What will your Christmas bring to you this year? I pray there will be more to it than the stress of preparations being made and a mad rush of gifts being pulled open on Christmas morning. There is too much suffering from the syndrome of anticlimactic disappointment, as people wonder where it all went and ask themselves, “is all that energy I expended getting ready really worth the effort? “I have been there, so don’t beat yourself up. My journey into frustration with Christmas lasted several years while our children were in their teens and following. Children must make their way out of the nest, and in doing so have to leave us behind temporarily. Those years were lonely and I withdrew somewhat wanting to find a solace, in the comfort that Christmas still had a meaning beyond our children and gifts… a reinvestment you might say, in the true meaning of Christmas. If you are there today and frustrated… take time to consider why and who we celebrate, and try to realign your perspective more towards what may have been left behind. At this point walk away from the edge…. Yes, you read it correctly dear friends… away from the edge, and go back to the core of what Christmas is really about. This is not the time for just the fringe benefits of Christmas… you and I need the core, the central blessing of the Season…. “But the angel said to them, "Do not be afraid; for behold, I bring you good news of great joy which will be for all the people; for today in the city of David there has been born for you a Savior, who is Christ the Lord.” (Luke 2:10-11)

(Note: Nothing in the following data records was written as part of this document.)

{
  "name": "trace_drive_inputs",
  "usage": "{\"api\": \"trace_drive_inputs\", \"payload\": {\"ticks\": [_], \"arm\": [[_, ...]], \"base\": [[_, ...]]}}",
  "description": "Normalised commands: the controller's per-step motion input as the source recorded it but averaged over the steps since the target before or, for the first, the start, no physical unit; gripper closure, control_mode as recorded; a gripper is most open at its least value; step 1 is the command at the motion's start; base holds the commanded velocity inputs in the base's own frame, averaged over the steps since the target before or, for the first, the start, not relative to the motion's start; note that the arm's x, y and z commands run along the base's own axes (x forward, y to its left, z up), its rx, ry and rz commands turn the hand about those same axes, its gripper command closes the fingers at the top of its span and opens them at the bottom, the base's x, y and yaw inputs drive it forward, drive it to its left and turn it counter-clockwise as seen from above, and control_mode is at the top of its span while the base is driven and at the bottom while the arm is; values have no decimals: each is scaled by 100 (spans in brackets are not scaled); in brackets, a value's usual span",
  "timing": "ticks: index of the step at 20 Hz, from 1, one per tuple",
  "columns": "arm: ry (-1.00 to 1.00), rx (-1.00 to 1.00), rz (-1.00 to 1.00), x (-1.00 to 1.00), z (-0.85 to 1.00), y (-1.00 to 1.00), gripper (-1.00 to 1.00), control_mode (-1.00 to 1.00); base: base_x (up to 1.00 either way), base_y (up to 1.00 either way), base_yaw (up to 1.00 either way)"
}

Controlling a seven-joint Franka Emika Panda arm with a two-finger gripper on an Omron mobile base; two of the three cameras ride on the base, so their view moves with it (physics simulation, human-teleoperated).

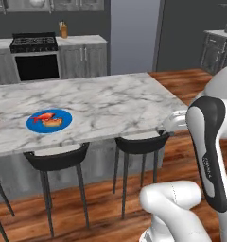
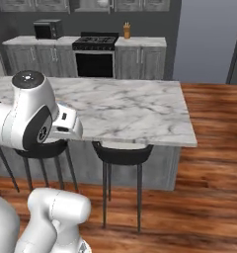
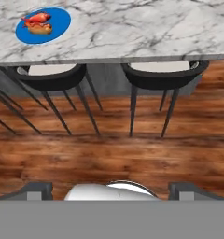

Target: Take the smaller bowl and place it next to the appetizer plate on the dining counter , and place the larger bowl next to the plate with cooked food.

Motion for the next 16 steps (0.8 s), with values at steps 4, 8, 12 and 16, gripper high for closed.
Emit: {"api": "trace_drive_inputs", "payload": {"ticks": [4, 8, 12, 16], "arm": [[0, 0, 0, 0, 0, 0, -100, 100], [0, 0, 0, 0, 0, 0, -100, 100], [0, 0, 0, 0, 0, 0, -100, 100], [0, 0, 0, 0, 0, 0, -100, 100]], "base": [[38, -100, 0], [53, -100, 0], [68, -100, 0], [94, -100, 0]]}}
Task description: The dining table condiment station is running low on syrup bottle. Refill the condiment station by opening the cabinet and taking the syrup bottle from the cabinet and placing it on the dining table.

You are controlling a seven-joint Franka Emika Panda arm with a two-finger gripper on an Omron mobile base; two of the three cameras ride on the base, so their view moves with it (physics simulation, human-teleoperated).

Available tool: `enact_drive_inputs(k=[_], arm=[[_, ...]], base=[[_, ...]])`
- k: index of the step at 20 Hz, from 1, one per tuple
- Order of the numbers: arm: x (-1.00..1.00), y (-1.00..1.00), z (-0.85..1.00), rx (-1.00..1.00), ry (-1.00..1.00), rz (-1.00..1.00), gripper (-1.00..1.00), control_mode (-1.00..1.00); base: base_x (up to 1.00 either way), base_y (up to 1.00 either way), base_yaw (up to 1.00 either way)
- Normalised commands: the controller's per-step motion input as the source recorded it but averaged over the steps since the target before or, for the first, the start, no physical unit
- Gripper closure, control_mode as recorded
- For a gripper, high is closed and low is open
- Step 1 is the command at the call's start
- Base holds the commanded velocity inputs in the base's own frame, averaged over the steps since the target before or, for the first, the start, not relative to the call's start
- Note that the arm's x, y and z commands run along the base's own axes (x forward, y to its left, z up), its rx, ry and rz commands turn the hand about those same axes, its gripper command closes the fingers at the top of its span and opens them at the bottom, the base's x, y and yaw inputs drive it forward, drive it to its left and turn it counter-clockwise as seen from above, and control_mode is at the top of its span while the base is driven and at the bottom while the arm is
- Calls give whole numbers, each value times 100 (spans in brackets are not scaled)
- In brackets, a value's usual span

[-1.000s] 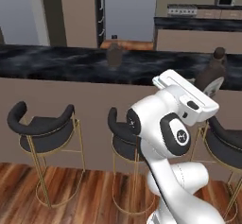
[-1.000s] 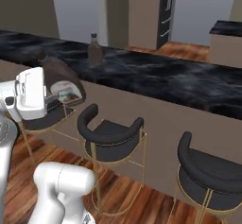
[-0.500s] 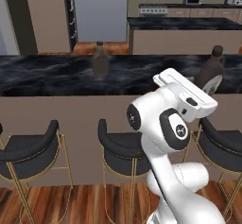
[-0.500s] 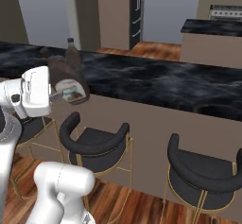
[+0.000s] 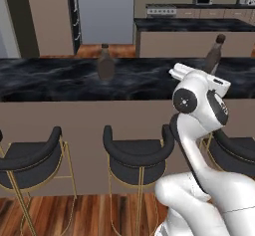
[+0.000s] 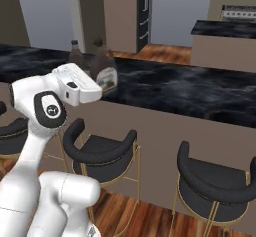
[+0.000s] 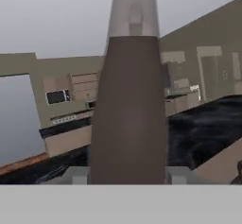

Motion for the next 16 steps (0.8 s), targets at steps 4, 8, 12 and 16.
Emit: enact_drive_inputs(k=[4,8,12,16], arm=[[100,-41,30,0,7,57,100,-100],[100,-31,41,1,19,49,100,-100],[73,-35,43,0,23,44,100,-100],[48,-42,24,0,26,41,100,-100]], base=[[0,0,0],[0,0,0],[0,0,0],[0,0,0]])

I continue to pray for all who need help and ask. I pray for my dear family today, as we have lost another of our loved ones. Christmas will be a more reserved celebration as a husband, a sister and nieces and nephews recall a life that was precious, now gone from their presence. But the Prince of Peace still reigns and He said, “"Peace I leave with you; My peace I give to you; not as the world gives do I give to you. Do not let your heart be troubled, nor let it be fearful. You heard that I said to you, I go away, and I will come to you. If you loved Me, you would have rejoiced because I go to the Father, for the Father is greater than I.” (John 14:27-28) This is the child, become a servant on our behalf, whose birth we celebrate… He brings the peace we seek… Seek Him this Christmas! Sometimes the perspective from there brings unexpected joy! Be blessed in Christ as you celebrate this weekend, remembering Jesus’ birth…. Amen!